== Data ==

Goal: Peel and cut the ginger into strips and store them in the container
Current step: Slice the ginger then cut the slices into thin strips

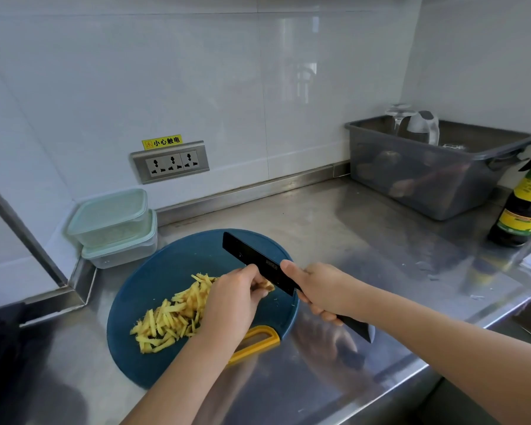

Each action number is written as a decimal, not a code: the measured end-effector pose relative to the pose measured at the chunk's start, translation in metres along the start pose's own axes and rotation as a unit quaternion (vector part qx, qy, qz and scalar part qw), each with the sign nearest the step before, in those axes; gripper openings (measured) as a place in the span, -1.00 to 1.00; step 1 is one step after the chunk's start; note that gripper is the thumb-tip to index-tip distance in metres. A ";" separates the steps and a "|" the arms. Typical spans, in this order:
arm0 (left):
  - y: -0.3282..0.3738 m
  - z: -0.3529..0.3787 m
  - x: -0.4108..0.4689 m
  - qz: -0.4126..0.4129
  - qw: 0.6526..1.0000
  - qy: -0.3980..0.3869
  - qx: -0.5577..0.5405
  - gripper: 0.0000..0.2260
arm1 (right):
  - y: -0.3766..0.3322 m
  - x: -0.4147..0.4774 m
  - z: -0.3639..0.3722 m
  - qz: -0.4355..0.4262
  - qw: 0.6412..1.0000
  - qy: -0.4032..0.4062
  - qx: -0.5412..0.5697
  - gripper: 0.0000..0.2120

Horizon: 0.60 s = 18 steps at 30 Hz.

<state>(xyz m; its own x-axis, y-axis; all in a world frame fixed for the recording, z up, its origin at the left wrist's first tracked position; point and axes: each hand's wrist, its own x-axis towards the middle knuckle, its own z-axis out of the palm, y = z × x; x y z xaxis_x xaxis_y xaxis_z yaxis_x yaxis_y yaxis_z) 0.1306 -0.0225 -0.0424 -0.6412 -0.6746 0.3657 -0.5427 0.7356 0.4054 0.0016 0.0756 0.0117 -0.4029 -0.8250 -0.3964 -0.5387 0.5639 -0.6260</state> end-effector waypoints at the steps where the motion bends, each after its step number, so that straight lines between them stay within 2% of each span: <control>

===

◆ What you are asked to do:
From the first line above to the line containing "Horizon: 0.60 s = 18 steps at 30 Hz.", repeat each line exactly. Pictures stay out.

◆ Solution to this task:
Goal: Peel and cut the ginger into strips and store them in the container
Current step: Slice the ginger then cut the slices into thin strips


Each action number is written as a decimal, not a code: the measured end-effector pose relative to the pose measured at the chunk's start, translation in metres along the start pose's own axes and rotation as a unit quaternion (vector part qx, qy, qz and scalar part qw), each with the sign nearest the step before, in those axes; gripper openings (measured) as a place in the span, -1.00 to 1.00; step 1 is one step after the chunk's start; note that gripper is the thumb-tip to index-tip distance in metres. A ";" separates the steps and a "|" the arms. Typical spans, in this order:
arm0 (left):
  - y: -0.3282..0.3738 m
  - z: -0.3529..0.3787 m
  - x: -0.4108..0.4689 m
  - qz: -0.4126..0.4129
  - qw: 0.6526..1.0000
  - qy: -0.3980..0.3869
  - qx: -0.5577..0.5405
  - gripper: 0.0000..0.2260
arm1 (right):
  - y: -0.3766..0.3322 m
  - x: -0.4147..0.4774 m
  - z: -0.3639..0.3722 m
  - qz: -0.4355..0.4262
  - qw: 0.6412..1.0000
  - qy: -0.4032..0.4062
  - qx: -0.5412..0.5697
  - gripper: 0.0000..0.2120

Horizon: 0.60 s = 18 steps at 30 Hz.

This completes the output for the exercise.